**Problem to work on:** Search the listing for the string "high" and copy every line that contains it.

-- Data below follows --

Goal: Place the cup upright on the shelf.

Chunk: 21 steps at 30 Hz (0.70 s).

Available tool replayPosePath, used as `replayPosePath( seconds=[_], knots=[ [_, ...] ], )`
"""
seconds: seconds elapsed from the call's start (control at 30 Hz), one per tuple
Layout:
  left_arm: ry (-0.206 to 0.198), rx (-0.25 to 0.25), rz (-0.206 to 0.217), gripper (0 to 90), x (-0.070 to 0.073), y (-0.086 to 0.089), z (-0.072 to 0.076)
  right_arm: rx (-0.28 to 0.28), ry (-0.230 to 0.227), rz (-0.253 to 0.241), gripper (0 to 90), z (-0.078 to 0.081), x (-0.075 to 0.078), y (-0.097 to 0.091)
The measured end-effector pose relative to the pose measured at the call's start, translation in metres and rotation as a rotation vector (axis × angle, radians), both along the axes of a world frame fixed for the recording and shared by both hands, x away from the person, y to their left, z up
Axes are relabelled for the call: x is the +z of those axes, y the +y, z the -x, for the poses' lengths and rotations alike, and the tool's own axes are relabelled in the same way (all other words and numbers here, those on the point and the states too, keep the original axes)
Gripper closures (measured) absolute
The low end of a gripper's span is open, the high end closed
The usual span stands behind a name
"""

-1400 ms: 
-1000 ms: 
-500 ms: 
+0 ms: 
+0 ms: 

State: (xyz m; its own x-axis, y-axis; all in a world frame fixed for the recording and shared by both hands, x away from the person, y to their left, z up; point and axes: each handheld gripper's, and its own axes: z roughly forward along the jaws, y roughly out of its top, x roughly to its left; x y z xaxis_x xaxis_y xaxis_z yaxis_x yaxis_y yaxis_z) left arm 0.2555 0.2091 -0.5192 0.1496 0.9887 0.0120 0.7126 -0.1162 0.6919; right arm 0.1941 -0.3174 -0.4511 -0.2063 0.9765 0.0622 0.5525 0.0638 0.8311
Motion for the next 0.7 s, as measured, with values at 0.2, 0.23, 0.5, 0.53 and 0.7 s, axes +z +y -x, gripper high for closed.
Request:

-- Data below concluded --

**Exercise output:**
The low end of a gripper's span is open, the high end closed
Motion for the next 0.7 s, as measured, with values at 0.2, 0.23, 0.5, 0.53 and 0.7 s, axes +z +y -x, gripper high for closed.

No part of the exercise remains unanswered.